Based on the result, the optimal number of cluster is k = 4.

Generate Dengrogram

After figuring out the number of cluster, it is time to visualize the data through dendrogram.

options(repr.plot.width=12, repr.plot.height = 12)

fit <- hclust(dist, method="ward.D2")
plot(fit)
groups <- cutree(fit, k=4)
rect.hclust(fit, k=4, border="red")

Based on the clusters split, 3 out of 4 tag clusters has a connecting theme:

Cluster 1: Story/Characters/lore focus oriented.

Cluster 2: Almost no limitation for the players.

Cluster 3: Coop/Multiplayer focus

For Cluster 4, it is difficult to find the connecting theme.

##5. Network of Tags

We could also make the tags into a network tags and find out which tag has the most connections.

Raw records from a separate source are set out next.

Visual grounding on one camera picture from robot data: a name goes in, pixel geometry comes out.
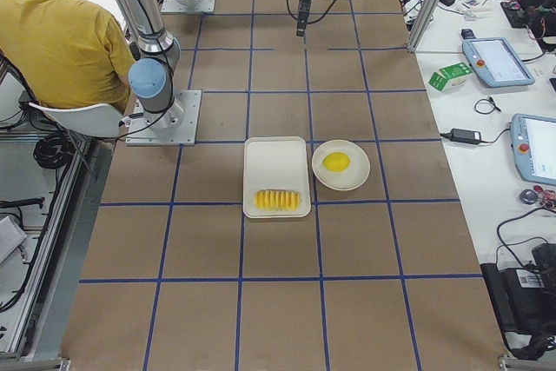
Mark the yellow lemon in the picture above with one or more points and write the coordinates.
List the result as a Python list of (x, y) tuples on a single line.
[(336, 162)]

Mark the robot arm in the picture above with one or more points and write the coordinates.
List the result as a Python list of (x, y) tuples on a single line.
[(151, 77)]

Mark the black smartphone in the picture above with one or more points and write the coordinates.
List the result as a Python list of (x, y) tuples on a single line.
[(447, 3)]

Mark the green and white box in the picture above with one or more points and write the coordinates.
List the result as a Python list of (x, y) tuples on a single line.
[(450, 77)]

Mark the cream rectangular tray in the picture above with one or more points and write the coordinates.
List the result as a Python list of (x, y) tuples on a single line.
[(278, 162)]

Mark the cream round plate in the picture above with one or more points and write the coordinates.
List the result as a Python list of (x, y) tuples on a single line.
[(353, 177)]

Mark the far blue teach pendant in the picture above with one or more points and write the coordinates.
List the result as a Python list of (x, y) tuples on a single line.
[(495, 62)]

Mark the blue teach pendant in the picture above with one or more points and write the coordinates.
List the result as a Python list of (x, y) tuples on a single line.
[(533, 145), (495, 62)]

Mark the sliced yellow fruit toy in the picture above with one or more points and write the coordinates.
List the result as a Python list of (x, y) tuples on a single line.
[(277, 200)]

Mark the black power adapter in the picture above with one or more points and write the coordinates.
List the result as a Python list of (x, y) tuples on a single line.
[(465, 136)]

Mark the white chair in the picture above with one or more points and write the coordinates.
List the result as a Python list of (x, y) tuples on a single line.
[(99, 120)]

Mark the person in yellow shirt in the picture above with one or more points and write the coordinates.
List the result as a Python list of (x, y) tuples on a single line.
[(72, 53)]

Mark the near blue teach pendant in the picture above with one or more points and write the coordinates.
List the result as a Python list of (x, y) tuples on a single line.
[(533, 145)]

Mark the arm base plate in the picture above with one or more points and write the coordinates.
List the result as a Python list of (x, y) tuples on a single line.
[(188, 7), (177, 126)]

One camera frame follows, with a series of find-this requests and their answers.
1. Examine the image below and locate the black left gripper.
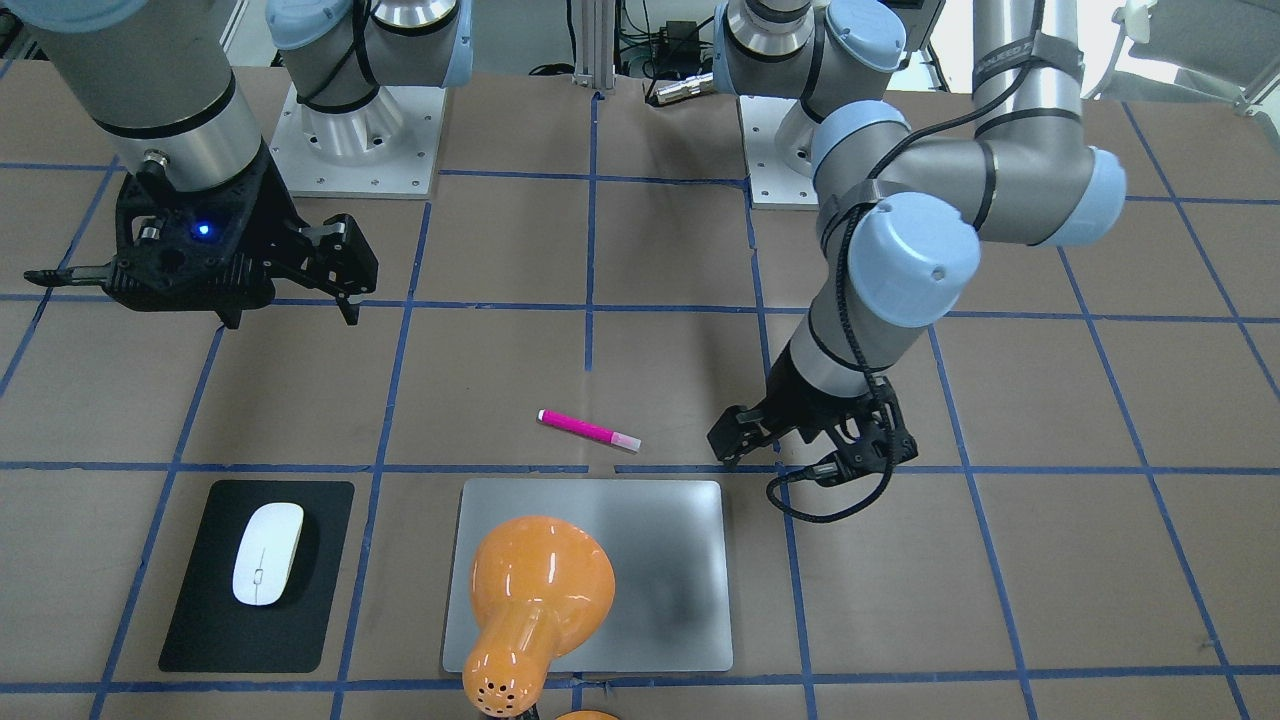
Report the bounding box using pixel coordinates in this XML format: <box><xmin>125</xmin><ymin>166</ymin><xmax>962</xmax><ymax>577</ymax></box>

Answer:
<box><xmin>707</xmin><ymin>350</ymin><xmax>881</xmax><ymax>468</ymax></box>

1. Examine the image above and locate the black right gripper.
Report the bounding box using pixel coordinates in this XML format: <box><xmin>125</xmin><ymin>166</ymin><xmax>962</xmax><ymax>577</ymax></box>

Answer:
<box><xmin>100</xmin><ymin>145</ymin><xmax>379</xmax><ymax>329</ymax></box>

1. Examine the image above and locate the pink marker pen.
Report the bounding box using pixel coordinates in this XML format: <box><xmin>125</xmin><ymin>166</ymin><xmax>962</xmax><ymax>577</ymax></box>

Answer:
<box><xmin>536</xmin><ymin>409</ymin><xmax>643</xmax><ymax>454</ymax></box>

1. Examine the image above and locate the white computer mouse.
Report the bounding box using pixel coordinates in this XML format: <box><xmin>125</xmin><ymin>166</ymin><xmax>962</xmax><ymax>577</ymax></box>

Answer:
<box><xmin>230</xmin><ymin>502</ymin><xmax>305</xmax><ymax>607</ymax></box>

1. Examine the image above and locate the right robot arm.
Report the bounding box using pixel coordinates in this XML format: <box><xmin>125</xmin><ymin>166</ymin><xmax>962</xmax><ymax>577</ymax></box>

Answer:
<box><xmin>9</xmin><ymin>1</ymin><xmax>474</xmax><ymax>329</ymax></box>

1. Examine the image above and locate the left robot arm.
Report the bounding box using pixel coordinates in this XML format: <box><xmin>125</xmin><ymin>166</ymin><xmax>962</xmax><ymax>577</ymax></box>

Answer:
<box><xmin>708</xmin><ymin>1</ymin><xmax>1126</xmax><ymax>471</ymax></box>

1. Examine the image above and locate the black mousepad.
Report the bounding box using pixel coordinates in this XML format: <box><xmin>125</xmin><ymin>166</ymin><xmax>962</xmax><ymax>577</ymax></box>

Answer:
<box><xmin>157</xmin><ymin>479</ymin><xmax>355</xmax><ymax>673</ymax></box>

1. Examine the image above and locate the silver closed laptop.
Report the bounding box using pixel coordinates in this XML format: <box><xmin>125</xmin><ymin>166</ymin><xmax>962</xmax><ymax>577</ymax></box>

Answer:
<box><xmin>442</xmin><ymin>477</ymin><xmax>733</xmax><ymax>674</ymax></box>

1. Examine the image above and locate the orange desk lamp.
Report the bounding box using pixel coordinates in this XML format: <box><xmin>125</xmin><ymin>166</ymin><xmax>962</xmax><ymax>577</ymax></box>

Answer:
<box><xmin>461</xmin><ymin>515</ymin><xmax>616</xmax><ymax>719</ymax></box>

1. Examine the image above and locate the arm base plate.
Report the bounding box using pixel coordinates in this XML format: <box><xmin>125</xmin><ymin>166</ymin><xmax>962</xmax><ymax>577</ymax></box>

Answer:
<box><xmin>739</xmin><ymin>95</ymin><xmax>818</xmax><ymax>211</ymax></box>
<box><xmin>268</xmin><ymin>86</ymin><xmax>448</xmax><ymax>200</ymax></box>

Also the opposite for which tags has the least connections.

dist_ = as.matrix(dist)
dist_ = 1 - dist_

dist_[dist_ < 0.11] = 0

#install.packages("igraph")
library("igraph")

## 
## Attaching package: 'igraph'

## The following objects are masked from 'package:stats':
## 
##     decompose, spectrum

## The following object is masked from 'package:base':
## 
##     union

net = graph_from_adjacency_matrix(dist_, weighted = TRUE, mode = "undirected", diag = F)
E(net)$width = E(net)$weight*40 - 3

options(repr.plot.width=13, repr.plot.height = 13)

plot(net, vertex.color = rgb(0.9,0.9,0.5,0.8), vertex.frame.color = rgb(0.99,0.99, 0.99, 0.4), 
     vertex.shape = "circle",  vertex.size = 12, vertex.size2 = NA, vertex.label.color = "black", 
     vertex.label.family = "Times", vertex.label.cex = 1, edge.color = "blue", edge.lty = "solid", edge.curved = 0)

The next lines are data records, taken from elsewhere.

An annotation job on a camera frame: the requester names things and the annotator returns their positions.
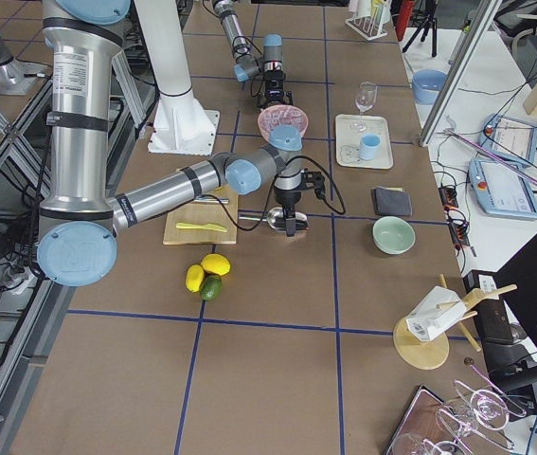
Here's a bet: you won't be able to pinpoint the cream bear tray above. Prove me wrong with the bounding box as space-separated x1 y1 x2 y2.
335 114 393 170

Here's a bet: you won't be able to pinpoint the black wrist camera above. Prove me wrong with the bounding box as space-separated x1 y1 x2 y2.
302 170 326 201

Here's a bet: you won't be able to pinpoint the black monitor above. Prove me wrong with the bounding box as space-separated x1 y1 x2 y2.
464 233 537 391

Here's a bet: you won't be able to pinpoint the blue bowl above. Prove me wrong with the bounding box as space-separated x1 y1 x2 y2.
411 69 447 105

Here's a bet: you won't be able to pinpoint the steel cylinder tool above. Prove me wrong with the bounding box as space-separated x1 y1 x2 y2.
194 194 230 205

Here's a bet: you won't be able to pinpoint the pink bowl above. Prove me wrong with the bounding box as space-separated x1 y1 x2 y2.
257 104 310 142

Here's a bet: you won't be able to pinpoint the dark tray with glasses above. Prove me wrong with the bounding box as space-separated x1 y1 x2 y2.
384 358 527 454

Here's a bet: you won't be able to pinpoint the green bowl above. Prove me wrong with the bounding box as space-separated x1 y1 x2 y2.
372 216 416 255

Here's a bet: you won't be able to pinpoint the light blue cup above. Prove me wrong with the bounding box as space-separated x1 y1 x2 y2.
359 134 381 161

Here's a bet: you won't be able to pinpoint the white wire cup rack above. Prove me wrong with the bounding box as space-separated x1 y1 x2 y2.
345 0 391 41

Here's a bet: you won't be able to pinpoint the wooden mug tree stand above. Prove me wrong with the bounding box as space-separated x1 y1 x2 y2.
393 275 517 371

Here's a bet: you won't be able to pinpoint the aluminium frame post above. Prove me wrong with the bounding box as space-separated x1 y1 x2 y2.
419 0 503 147

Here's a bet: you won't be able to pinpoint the near teach pendant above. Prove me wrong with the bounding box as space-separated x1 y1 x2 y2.
468 158 537 220

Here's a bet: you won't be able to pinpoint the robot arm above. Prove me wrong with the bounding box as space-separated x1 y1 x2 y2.
211 0 294 109
37 1 302 286

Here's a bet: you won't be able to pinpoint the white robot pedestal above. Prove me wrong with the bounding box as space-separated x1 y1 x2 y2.
135 1 220 156

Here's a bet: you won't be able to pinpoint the far teach pendant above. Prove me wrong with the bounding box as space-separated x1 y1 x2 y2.
479 115 537 167

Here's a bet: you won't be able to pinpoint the teach pendant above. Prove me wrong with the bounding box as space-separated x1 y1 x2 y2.
468 158 537 220
479 115 537 167

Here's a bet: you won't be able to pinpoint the wooden cutting board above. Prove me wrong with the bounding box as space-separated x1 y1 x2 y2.
163 185 239 246

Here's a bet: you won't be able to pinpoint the yellow plastic knife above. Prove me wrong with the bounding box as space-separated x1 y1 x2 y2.
175 222 228 233

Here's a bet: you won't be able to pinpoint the black tripod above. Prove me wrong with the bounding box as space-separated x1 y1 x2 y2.
402 0 439 58

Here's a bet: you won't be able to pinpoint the grey yellow cloth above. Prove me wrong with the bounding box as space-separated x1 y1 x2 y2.
371 187 413 216

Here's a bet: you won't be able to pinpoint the red cylinder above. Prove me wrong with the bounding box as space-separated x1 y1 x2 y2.
395 0 415 42

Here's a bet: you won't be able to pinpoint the clear ice cubes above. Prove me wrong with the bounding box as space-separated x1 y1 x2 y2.
261 106 305 132

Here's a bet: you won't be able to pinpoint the yellow lemon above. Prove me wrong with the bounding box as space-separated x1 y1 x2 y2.
201 253 231 276
185 264 206 293

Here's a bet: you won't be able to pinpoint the white carton on stand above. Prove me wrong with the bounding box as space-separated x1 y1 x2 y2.
404 286 466 342

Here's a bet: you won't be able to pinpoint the clear wine glass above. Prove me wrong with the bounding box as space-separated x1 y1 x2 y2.
350 82 378 132

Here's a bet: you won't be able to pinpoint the metal ice scoop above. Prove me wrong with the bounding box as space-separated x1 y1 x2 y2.
239 207 309 232

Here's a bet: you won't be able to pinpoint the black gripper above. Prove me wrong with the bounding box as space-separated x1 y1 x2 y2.
257 89 293 109
275 187 302 237

## Warning in text.default(x, y, labels = labels, col = label.color, family =
## label.family, : font family not found in Windows font database

The connections on the tags could have this possible two meanings:

The thicker the blue lines, the more games was made using the tags with thicker lines. And the one with no blue lines was made less.
The thicker the lines, the more the tags were correlated and appeared together in a game.

The one with no tag connections:

Racing
Moddable
Class_based
Mature
Mod
Third Person Shooter
Crime
Dinosaurs
Moba
E-sports
Post apocalyptic

6. Recommendation

The developers could use the tags with no connections to try to create new types of games if they wanted to use blue ocean strategy.